Galactic started in New Orleans in 1994 as transplanted college students Mercurio and Raines started to meet other musicians in the city’s funk and soul scene. They had a regular vocalist named Theryl DeCouet for their first decade, but since then have featured guest vocalists on both albums and in live concerts. It had a breakthrough album in 2007 in “From the Corner to the Block,” which pitted the band’s funk and soul against modern rap from Lyrics Born, the Coup and Gift of Gab, among others.
“Block” was the start of Galactic’s association with popular indie label Anti Records. “Ya-Ka-May” in 2010 features guest spots from New Orleans legends Irma Thomas, Allen Toussaint and the Rebirth Brass Band, as well as newer artists Trombone Shorty and Corey Henry. Similarly, “Carnivale Electricos” in 2012 has guest appearances from Ivan and Cyril Neville. During this time on the road, Galactic included soul/rock vocalist Corey Glover from the band Living Colour.
New guest vocalists were brought to the fore on Galactic’s latest album, “Into the Deep,” on blues/rock indie label ProVogue Records. The 2015 record includes vocals from soul singers Mavis Staples and Macy Gray, as well as fellow roots/jam artist J.J. Grey.
This is where the Galactic story veers strongly from other bands like it: There’s no lead singer to draw attention. Mercurio agrees that it’s unusual.
“Most bands are not in the position we are in,” he said. “For most, it’s all about the singer, and it would be suicide to try and change the singer during a band’s career, which is something we’ve done a lot. We’re just lucky that the fans accept it.”
Finding the right singer for the right song takes on many forms for Galactic. Mercurio said the band first figures out organically which songs needs vocals and which ones stay as instrumentals. He gave one example where the band’s “dream singer” for a song actually ended up in the studio: “Does it Really Make a Difference” featuring Mavis Staples.
“That song was written with the idea of someone like Mavis singing it, just an iconic soul singer to be on it,” Mercurio said. “After we had the song written, the idea came up that, hey, we know Mavis, she’s sat in with us before, and every time we see her she seems genuinely happy to see us. So it’s a lot like that, through a lot of little connections we’ve made over the years, that we are able to perform with someone like Mavis.”
Don’t expect any of these vocalist at this current show, though. For this tour, Galactic will feature vocalist Erica Falls, another New Orleans resident. “She’s been touring with us for about a year and is doing a great job,” Mercurio said. Falls also will be a part of new songs Mercurio said the band is writing and testing out during this tour.
“Constantly adding new stuff is our M.O.,” he said. “We always have a new original or new cover, and since we’re always on the road we come up with new stuff all the time.

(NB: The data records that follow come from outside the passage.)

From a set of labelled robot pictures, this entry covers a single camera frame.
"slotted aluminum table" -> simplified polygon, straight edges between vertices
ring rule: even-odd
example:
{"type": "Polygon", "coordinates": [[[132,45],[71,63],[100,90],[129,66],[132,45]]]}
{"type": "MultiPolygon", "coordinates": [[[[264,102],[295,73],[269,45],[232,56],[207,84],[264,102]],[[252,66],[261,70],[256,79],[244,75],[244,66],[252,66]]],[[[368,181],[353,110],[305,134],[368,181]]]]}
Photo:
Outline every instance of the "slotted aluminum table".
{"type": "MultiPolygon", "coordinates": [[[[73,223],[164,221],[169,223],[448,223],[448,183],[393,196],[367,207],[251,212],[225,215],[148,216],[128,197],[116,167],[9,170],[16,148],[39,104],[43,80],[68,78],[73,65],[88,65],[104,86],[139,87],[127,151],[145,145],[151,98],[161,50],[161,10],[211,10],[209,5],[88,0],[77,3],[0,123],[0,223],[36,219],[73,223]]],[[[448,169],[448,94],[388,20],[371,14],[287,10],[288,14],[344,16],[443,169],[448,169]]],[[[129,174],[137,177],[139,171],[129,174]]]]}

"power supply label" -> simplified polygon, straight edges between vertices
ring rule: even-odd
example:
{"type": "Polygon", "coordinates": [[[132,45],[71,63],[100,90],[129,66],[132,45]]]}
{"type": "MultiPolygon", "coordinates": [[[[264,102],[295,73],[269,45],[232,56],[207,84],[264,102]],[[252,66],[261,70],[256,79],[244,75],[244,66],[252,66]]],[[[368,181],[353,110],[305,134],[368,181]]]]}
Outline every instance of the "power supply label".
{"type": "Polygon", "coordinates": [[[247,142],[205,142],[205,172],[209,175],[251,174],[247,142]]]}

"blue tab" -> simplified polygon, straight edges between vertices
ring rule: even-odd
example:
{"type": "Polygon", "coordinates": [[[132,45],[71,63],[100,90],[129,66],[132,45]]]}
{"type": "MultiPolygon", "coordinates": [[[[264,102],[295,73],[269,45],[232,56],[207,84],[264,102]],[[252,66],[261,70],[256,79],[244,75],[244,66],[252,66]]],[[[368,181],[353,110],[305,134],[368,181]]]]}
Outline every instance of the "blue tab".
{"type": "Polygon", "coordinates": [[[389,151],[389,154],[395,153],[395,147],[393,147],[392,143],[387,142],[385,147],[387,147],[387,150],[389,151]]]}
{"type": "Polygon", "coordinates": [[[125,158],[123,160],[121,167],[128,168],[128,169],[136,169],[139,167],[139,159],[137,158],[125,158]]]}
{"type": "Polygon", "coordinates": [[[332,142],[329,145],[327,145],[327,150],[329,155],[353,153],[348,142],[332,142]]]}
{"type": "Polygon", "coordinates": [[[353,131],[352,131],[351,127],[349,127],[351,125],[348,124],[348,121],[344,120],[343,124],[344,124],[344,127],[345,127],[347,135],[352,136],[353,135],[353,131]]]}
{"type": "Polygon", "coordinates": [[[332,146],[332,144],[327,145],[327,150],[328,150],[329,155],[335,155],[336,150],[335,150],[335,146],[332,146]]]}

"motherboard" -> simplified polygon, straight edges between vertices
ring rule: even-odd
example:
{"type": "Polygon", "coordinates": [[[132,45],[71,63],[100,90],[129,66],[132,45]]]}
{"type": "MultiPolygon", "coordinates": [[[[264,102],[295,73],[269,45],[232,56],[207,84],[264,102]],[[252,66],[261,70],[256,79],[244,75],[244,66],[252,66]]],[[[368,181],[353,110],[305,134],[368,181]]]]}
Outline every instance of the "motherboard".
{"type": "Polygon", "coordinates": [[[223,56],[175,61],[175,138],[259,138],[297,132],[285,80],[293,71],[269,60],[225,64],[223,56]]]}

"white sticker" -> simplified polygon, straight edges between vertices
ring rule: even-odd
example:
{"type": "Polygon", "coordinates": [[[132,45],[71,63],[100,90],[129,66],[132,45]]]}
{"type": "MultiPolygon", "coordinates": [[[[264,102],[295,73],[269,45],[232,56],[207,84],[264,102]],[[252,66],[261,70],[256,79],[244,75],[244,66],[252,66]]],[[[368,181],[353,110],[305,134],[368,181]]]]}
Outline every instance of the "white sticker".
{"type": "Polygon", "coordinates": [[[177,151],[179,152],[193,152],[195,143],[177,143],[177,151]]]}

But, in the last couple of months, we’ve been adding more vocal tunes that will be on the new album.”
With a schedule of about 100 shows a year, Galactic keeps busy on the road, but Mercurio said the group likes it that way.
“There are parts of the tours that we are excited about and parts that are ‘not so much,’ but in general everyone still enjoys it,” he said. “We like seeing old friends, and that’s one of the perks to traveling around the country over and over again. We get to see family and friends and eat amazing food. So there’s a lot of good outside of the actual performing for us. It’s still exciting.”
And, it’s still exciting for a group whose core has been together for more than 20 years. Mercurio said it’s more than friendship that keeps the band together, although that is definitely there.
“We started out as friends and have grown more and more as friends, but even though it’s the same arrangement, we get to play with all of these new people at the same time,” Mercurio said. “We’re in a unique position to slightly reinvent ourselves with each new vocalist. I think that in and of itself is rejuvenating.”